Figures
Abstract
Background
Improved survival of cancer patients leads to more skeletal metastatic lesions that need local therapies for tumor control and pain relief. Not all tumors are radiosensitive and alternative therapies are direly needed. Microwave ablation (MWA) is a technique for minimally invasive local tumor control by physical ablation. In soft tissue local temperature ablation is more common, but studies on bone tissue are limited. To ensure safe and effective treatment, studies on local tumor ablation in bone are needed.
Method
Microwave ablation was performed on sheep bone, for both in- and ex-vivo settings. Both a slow-cooking MWA protocol (gradually increasing wattage in the first two minutes of ablation) and a fast-cooking protocol (no warm-up period) were used. Heat distribution through the bone during ablation was determined by measuring temperature at 10- and 15mm from the ablation probe (= needle). Ablation size after procedure was measured using nitro-BT staining.
Results
In-vivo ablations led to up to six times larger halos than ex-vivo with the same settings. Within both ex- and in-vivo experiments, no differences in halo size or temperature were found for different wattage levels (65W vs 80W). Compared to a fast cooking protocol, a two-minute slow cooking protocol led to increased temperatures and larger halos. Temperatures at 10- and 15mm distance from the needle no longer increased after six minutes. Halo sizes kept increasing over time without an evident plateau.
Conclusion
Microwave ablation is technically effective for creating cell death in (sheep) long bone. It is recommended to start ablations with a slow-cooking period, gradually increasing the surrounding tissue temperature in two minutes from 40 to 90°C. Ex-vivo results cannot simply be translated to in-vivo.

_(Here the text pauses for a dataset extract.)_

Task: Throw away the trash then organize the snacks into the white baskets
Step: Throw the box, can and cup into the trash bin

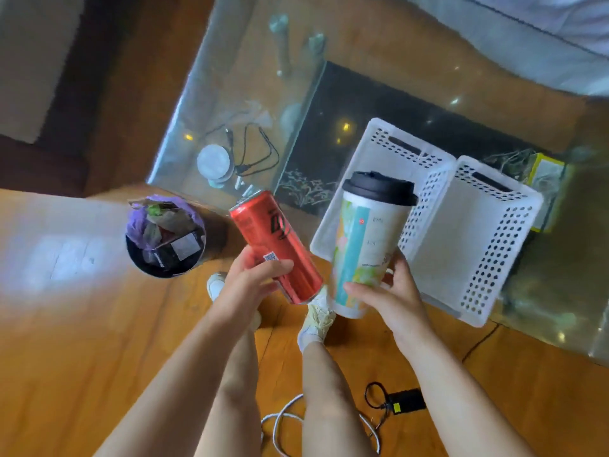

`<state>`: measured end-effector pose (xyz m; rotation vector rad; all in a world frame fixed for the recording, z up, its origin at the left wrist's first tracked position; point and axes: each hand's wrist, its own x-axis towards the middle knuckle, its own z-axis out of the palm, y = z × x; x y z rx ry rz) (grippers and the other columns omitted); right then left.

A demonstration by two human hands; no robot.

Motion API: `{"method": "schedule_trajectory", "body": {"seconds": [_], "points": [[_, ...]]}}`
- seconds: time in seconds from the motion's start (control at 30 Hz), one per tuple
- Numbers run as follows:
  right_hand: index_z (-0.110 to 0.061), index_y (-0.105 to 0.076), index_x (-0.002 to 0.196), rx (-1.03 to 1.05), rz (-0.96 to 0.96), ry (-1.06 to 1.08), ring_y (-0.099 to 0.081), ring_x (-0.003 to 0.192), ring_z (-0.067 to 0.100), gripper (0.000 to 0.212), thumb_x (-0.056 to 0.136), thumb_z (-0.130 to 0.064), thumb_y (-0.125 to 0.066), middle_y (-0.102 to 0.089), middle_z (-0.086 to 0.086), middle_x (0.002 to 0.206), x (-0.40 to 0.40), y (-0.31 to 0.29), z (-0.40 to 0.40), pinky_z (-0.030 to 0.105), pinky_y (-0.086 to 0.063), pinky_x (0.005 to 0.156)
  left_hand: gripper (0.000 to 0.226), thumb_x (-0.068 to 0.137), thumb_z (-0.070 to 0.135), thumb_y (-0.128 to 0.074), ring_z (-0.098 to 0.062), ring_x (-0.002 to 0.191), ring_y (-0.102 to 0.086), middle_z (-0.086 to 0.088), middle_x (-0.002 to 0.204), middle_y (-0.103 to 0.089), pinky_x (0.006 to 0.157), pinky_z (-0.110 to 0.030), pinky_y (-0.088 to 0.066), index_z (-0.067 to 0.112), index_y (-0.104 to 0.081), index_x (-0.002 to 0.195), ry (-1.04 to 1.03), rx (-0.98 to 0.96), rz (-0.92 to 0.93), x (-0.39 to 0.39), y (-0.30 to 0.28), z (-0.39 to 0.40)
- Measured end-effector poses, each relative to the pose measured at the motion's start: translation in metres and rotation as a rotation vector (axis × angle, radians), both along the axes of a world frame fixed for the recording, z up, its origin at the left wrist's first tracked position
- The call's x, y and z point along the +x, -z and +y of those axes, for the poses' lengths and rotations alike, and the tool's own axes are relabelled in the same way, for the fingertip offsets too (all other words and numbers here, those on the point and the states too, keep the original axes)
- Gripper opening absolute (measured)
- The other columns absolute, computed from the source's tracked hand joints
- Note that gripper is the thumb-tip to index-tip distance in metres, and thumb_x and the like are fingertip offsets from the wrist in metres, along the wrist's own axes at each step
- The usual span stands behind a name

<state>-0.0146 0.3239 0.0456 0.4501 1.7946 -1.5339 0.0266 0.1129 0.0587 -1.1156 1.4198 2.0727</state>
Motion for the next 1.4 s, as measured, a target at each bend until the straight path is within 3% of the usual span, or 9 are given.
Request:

Citation: Nijland H, Zhu J, Kwee T, Hao D, Jutte P (2023) Experiments on physical ablation of long bone using microwave ablation; defining optimal settings using ex- and in-vivo experiments. PLoS ONE 18(4): e0284027. https://doi.org/10.1371/journal.pone.0284027
Editor: Dinesh Kumar, Jeonbuk National University, REPUBLIC OF KOREA
Received: August 30, 2022; Accepted: March 21, 2023; Published: April 7, 2023
Copyright: © 2023 Nijland et al. This is an open access article distributed under the terms of the Creative Commons Attribution License, which permits unrestricted use, distribution, and reproduction in any medium, provided the original author and source are credited.
Data Availability: All relevant data are within the paper and its Supporting information files.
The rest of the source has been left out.